• **ABOUT THIS TASK**: Of the entries below, return exactly those lines that fall between the one containing "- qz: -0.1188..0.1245" and the one containing "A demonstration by", the two end lines included.

Data items:
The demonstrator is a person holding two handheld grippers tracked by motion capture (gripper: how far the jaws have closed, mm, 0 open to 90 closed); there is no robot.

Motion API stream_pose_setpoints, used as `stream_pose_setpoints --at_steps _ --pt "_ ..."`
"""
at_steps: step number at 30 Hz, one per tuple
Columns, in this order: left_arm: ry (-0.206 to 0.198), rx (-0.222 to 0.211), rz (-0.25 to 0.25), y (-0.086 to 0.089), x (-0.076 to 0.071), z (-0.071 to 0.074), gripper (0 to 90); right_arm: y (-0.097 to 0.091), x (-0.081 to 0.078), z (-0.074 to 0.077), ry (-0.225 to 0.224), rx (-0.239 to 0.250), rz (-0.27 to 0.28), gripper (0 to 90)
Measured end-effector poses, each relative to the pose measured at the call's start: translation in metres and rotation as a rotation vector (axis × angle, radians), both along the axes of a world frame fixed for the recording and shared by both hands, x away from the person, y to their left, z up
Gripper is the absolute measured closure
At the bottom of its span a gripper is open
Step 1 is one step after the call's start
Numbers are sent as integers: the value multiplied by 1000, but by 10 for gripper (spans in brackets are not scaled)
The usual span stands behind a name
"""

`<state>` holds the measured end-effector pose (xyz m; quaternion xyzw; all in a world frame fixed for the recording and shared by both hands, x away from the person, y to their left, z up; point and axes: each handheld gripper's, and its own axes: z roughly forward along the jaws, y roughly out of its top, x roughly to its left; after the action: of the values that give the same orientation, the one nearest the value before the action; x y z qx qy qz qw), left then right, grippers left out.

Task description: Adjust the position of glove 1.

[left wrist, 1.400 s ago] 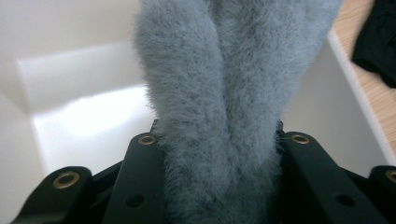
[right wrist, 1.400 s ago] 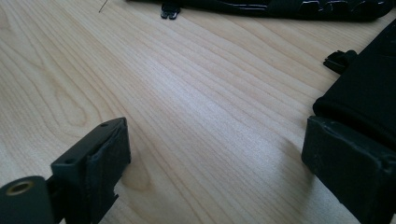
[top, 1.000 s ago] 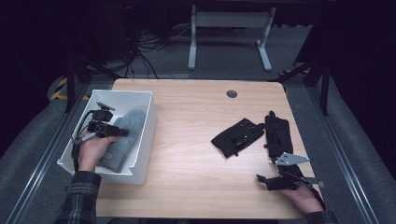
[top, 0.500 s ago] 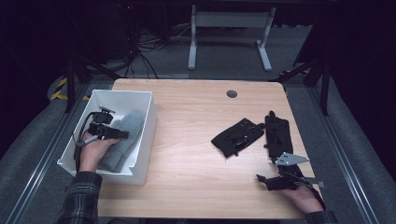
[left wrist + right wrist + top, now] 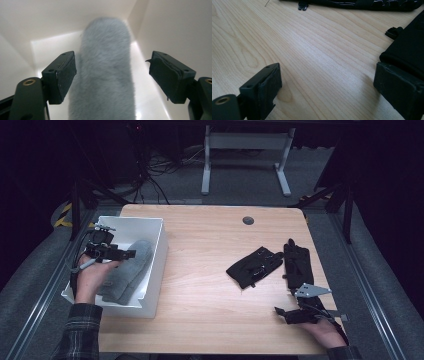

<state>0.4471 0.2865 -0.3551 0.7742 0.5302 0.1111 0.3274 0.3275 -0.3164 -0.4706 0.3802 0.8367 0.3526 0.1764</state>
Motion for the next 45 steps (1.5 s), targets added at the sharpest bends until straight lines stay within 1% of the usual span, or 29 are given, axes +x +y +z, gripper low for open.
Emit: stream_pose_setpoints --at_steps 1,2,3,4,7,9,10,12,13,16,17,18,19,20,21,23,25,27,28,31,32,33,34,37,39,41,42,43,45 --pt "0 0 0 0 0 0 220 0 0 0 0 0 0 83" --pt "-17 -15 -18 -5 -2 8 220 0 0 0 0 0 -1 83" --pt "-24 -22 -30 -7 -4 12 220 0 0 0 0 0 0 83" --pt "-24 -22 -30 -7 -4 12 220 0 0 0 0 0 0 83" --pt "-50 -40 -59 -18 -7 25 220 0 0 0 0 0 0 83" --pt "-60 -58 -82 -25 -10 31 220 0 0 0 0 0 0 83" --pt "-66 -59 -91 -28 -11 34 219 0 0 0 0 0 0 83" --pt "-87 -67 -123 -40 -14 43 219 0 0 0 0 0 -1 83" --pt "-87 -67 -123 -40 -14 43 219 0 0 0 0 0 -1 83" --pt "-106 -71 -148 -55 -19 51 220 0 0 0 0 0 0 83" --pt "-115 -73 -161 -60 -21 53 220 0 0 0 0 0 0 83" --pt "-121 -84 -180 -68 -23 56 220 0 0 0 -1 0 0 83" --pt "-121 -84 -180 -68 -23 56 220 0 0 0 -1 0 0 83" --pt "-125 -101 -213 -78 -26 59 220 0 0 0 -1 0 -1 83" --pt "-125 -101 -213 -78 -26 59 220 0 0 0 -1 0 -1 83" --pt "-128 -103 -229 -88 -27 59 220 0 0 0 -1 0 0 83" --pt "-124 -105 -249 -97 -28 57 220 0 0 0 -1 0 -1 83" --pt "-120 -118 -289 -111 -30 53 220 0 0 0 0 0 -1 83" --pt "-120 -118 -289 -111 -30 53 220 0 0 0 0 0 -1 83" --pt "-118 -117 -320 -126 -33 48 220 0 0 0 0 0 -1 83" --pt "-118 -119 -327 -131 -34 47 220 0 0 0 0 0 0 83" --pt "-115 -111 -346 -138 -35 43 220 0 0 0 -1 -1 0 83" --pt "-115 -111 -346 -138 -35 43 220 0 0 0 -1 -1 0 83" --pt "-106 -113 -378 -151 -38 35 220 0 0 0 -1 -1 -1 83" --pt "-109 -105 -396 -159 -41 31 220 0 0 0 -1 -1 -1 83" --pt "-110 -110 -403 -166 -42 27 220 0 0 0 1 0 -1 83" --pt "-106 -105 -413 -173 -44 22 220 0 0 0 1 0 -1 83" --pt "-106 -105 -413 -173 -44 22 220 0 0 0 1 0 -1 83" --pt "-101 -104 -430 -180 -45 14 220 0 0 0 1 0 -1 83"
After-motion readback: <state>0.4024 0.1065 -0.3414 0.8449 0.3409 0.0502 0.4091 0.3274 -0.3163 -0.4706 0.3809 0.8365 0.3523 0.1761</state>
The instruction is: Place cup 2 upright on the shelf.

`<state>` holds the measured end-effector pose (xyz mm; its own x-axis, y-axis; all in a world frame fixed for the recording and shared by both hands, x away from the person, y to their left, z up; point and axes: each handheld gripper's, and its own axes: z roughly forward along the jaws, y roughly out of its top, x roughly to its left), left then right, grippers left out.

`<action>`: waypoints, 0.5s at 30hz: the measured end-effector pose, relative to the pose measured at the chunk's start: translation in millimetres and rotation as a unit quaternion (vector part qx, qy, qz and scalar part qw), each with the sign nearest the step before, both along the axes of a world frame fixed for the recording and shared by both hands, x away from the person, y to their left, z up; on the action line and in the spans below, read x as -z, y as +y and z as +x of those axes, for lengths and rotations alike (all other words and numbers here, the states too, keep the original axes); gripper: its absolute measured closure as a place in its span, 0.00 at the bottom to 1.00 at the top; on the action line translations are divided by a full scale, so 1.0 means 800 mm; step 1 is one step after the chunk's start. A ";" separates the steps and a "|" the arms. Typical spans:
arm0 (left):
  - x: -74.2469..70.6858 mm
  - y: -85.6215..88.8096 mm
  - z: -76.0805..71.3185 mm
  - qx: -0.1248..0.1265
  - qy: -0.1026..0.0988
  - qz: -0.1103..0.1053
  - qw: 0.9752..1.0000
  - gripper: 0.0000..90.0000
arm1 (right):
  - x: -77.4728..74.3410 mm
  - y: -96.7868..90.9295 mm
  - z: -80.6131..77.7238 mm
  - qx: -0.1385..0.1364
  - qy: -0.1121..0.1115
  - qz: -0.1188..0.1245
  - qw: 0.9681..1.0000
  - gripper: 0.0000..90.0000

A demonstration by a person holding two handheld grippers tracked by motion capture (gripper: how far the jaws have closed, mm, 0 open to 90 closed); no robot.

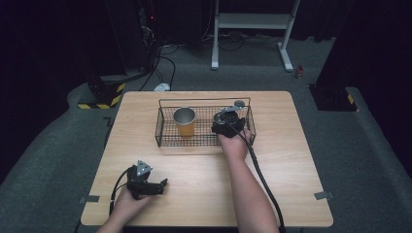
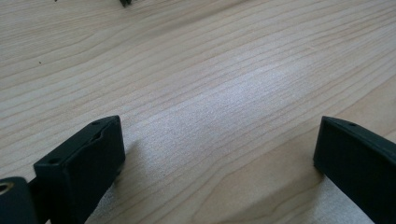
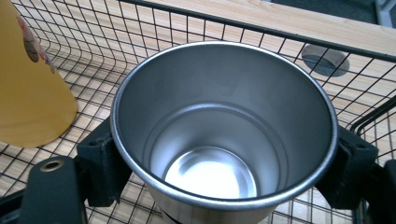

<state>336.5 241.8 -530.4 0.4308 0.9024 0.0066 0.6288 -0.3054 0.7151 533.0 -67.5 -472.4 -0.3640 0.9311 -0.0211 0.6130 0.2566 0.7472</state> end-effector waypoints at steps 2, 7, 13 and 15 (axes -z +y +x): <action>0.000 0.000 0.000 0.000 0.000 0.000 1.000 0.03 | 0.000 0.001 0.000 0.001 0.002 0.002 1.000 0.20; 0.000 0.000 0.000 0.000 0.000 0.000 1.000 0.03 | 0.001 0.001 0.000 -0.004 0.009 0.001 1.000 0.20; 0.000 0.000 0.000 0.000 0.000 0.000 1.000 0.03 | 0.001 -0.001 0.001 -0.007 0.015 0.000 1.000 0.20; 0.000 0.000 0.000 0.000 0.000 -0.001 1.000 0.03 | 0.000 0.000 0.000 -0.005 0.019 0.003 1.000 0.20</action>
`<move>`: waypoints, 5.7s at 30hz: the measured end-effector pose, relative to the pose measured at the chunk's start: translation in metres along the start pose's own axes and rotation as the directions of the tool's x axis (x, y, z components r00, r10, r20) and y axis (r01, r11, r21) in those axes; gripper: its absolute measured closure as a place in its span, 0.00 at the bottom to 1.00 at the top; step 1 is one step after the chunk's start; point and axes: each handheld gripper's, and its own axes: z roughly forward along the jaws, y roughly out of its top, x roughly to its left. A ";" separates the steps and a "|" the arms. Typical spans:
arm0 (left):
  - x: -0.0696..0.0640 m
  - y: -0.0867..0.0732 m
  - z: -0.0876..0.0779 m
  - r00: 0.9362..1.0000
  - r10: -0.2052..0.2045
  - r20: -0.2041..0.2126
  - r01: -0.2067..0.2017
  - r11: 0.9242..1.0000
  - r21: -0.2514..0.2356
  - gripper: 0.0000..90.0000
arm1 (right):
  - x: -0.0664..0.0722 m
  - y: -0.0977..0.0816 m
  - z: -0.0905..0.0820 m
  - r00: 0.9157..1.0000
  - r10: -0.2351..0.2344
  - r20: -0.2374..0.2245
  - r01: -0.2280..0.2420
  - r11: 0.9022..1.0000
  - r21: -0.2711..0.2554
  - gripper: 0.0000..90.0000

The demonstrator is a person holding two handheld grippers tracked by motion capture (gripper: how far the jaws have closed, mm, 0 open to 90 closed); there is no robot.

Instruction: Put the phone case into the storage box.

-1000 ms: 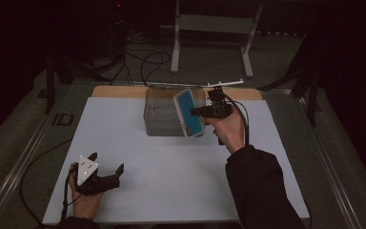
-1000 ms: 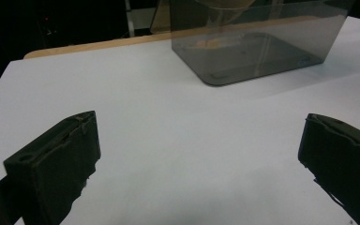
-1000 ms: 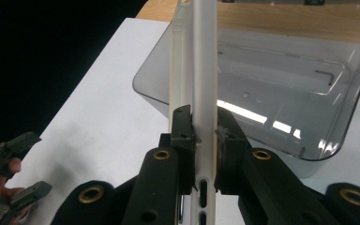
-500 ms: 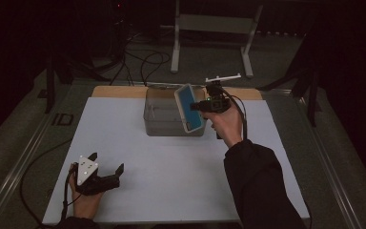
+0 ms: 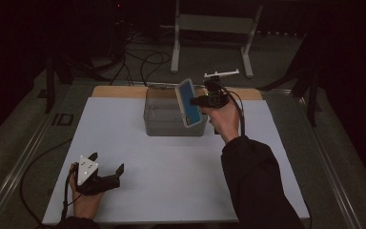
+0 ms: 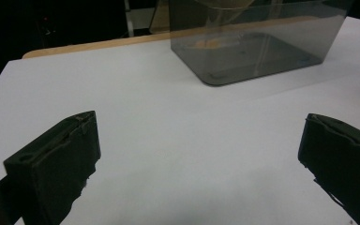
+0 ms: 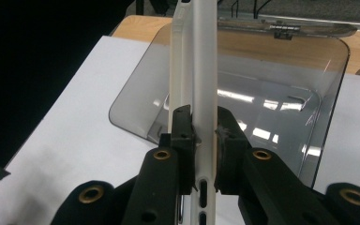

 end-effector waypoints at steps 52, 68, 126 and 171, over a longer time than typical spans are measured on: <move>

• **TASK SOLUTION**:
  - qz: -0.1188..0.1245
  - qw: 0.9681..1.0000
  - gripper: 0.0000..90.0000

A demonstration by a person holding two handheld grippers tracked by motion capture (gripper: how far the jaws have closed, mm, 0 open to 90 closed); no robot.

Work on this exercise is complete.